As we work within our communities on this personal spiritual transformation we will find our communities changed. We may then find ourselves as a more appropriate model and thus be in a better position to offer solutions to our fellow countrymen and to the world.


One last thing. It is very difficult to change behaviors of adults that are on the level of habits and attitudes. Adults must work and work to make these changes, and must not give up. But there is one place where we can break into the cycle of learned oppressions in a very effective manner, and this is in young children, and the best way to reach them is through their parents. 'Abdu'l-Bahá has spoken of the importance of training mothers as they are the first educators of humanity.

"Among the safeguards of the Holy Faith is the training of children, and this is among the weightiest of principles in all the Divine Teachings. Thus from the very beginning mothers must rear their infants in the cradle of good morals - for it is the mothers who are the first educators - so that, when the child cometh to maturity, he will prove to be endowed with all the virtues and qualities that are worthy of praise." 'Abdu'l-Bahá, Bahá’í Education: A Compilation, pg. 22.
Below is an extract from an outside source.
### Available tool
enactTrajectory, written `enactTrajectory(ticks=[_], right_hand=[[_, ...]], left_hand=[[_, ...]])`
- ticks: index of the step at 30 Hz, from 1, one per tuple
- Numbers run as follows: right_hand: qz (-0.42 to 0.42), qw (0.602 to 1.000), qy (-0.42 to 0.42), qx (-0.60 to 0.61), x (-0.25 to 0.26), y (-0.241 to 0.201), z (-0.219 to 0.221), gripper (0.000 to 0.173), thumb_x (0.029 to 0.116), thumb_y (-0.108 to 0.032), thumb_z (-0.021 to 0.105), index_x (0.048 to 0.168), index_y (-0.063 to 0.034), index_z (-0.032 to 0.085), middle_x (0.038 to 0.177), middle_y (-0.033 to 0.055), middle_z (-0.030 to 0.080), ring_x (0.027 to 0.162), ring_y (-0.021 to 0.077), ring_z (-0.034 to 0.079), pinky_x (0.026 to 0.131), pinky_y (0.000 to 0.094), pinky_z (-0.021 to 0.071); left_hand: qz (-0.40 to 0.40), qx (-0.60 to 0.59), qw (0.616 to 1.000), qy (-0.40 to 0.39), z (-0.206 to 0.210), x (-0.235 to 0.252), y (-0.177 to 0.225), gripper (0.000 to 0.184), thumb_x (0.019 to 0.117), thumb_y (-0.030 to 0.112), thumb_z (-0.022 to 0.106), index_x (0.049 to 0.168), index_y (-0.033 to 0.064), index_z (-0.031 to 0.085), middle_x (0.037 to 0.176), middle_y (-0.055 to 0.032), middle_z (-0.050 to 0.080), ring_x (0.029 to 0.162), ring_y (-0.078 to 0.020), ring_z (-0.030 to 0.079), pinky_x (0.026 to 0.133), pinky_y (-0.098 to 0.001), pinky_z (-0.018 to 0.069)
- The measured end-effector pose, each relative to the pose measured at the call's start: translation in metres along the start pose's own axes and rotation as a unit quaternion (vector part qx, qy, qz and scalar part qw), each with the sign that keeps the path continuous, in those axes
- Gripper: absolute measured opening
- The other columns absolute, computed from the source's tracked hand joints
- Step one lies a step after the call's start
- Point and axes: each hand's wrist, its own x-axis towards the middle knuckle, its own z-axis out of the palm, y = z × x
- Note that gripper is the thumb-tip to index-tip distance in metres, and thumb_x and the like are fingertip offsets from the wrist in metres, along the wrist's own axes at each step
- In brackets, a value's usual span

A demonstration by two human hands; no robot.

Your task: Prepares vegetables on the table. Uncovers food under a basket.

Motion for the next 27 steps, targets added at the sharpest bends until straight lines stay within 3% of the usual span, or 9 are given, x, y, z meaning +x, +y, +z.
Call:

Bahá’u’lláh has said that all these oppressions come about from the imitation of our ancestors. We must teach consciousness to our children and train them to think and to feel. We must realize the effect of our own example as adults and learn to draw out from children the mine of gems that lies hidden within each of them. The development of a curriculum for the training of parents is extremely important if we are to eradicate these oppressions once and for all.